After slowing to 1.3% y/y in September 2017, the headline food products’ price inflation further decelerated to 0.4% last month. This reflects the benefits of a large harvest in the 2016/17 production season, particularly grain related products. Meat which has been stubbornly high for some time also eased to 12.6% y/y in October 2017, as general conditions in agriculture continue to improve. This easing in food producer price inflation will likely be reflected in the consumer side over the coming months.
The grain mill products, starches, sugar, oil and fats are still in deflation, after registering -17.6% y/y,-10.7% y/y, -13.2% y/y and -1.7% y/y, respectively, last month, owing to a good harvest in the 2016/17 summer production season. Meanwhile, the 0.4% m/m uptick in fruit and vegetable inflation is somewhat reflective of the expected lower harvest in the Western Cape province due to the ongoing drought.

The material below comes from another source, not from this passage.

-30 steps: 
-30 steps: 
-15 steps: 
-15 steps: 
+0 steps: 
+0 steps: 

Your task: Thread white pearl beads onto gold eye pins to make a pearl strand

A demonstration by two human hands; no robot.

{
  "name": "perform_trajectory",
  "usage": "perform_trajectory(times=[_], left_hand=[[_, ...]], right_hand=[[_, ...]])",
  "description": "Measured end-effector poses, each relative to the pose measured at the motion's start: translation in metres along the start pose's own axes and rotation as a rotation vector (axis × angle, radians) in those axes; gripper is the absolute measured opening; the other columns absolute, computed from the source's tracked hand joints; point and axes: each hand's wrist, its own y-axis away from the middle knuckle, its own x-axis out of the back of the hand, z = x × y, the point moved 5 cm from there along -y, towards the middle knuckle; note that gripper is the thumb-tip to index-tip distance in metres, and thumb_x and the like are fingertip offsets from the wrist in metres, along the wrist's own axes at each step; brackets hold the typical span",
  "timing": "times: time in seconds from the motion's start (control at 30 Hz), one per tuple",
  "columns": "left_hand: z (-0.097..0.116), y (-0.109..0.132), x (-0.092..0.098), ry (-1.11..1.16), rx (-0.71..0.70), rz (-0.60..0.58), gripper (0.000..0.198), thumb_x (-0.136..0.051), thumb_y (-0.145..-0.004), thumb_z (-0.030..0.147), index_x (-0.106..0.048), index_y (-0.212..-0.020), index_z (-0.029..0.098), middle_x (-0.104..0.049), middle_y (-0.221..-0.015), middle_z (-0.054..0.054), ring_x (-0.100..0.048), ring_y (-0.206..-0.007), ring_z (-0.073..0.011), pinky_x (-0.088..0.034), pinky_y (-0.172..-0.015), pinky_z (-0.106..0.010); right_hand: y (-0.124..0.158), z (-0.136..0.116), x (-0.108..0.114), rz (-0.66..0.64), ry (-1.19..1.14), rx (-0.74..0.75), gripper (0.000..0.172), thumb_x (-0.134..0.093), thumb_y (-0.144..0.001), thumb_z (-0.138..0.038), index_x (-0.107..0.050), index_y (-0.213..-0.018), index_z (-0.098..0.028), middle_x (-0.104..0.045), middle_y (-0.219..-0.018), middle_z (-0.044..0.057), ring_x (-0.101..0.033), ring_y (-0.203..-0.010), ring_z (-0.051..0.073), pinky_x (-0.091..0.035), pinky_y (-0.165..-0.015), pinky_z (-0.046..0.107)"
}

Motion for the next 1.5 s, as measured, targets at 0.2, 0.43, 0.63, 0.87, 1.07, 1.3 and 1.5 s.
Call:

Meat and meat products inflation could continue to decelerate owing to an expected increase in supply – set to be boosted by anticipated uptick in slaughtering activity ahead of the festive season, as well as improving agricultural conditions. The dairy products inflation slowed by 0.5% m/m in October and likely to maintain this trend due to an expected increase in milk production during the summer season when grazing veld recovers.
As we set out in our note on 22 November 2017, while fears of avian influenza have not completely dissipated, the impact has largely been on egg layers. Broilers, which contribute to meat production, were roughly 8% of the 4.8 million birds’ culled thus far, according to data from the South African Poultry Association.
Overall, we expect food products’ price inflation to be contained at relatively lower levels for some time due to promising summer crop production in the new season and expected a recovery in the livestock industry.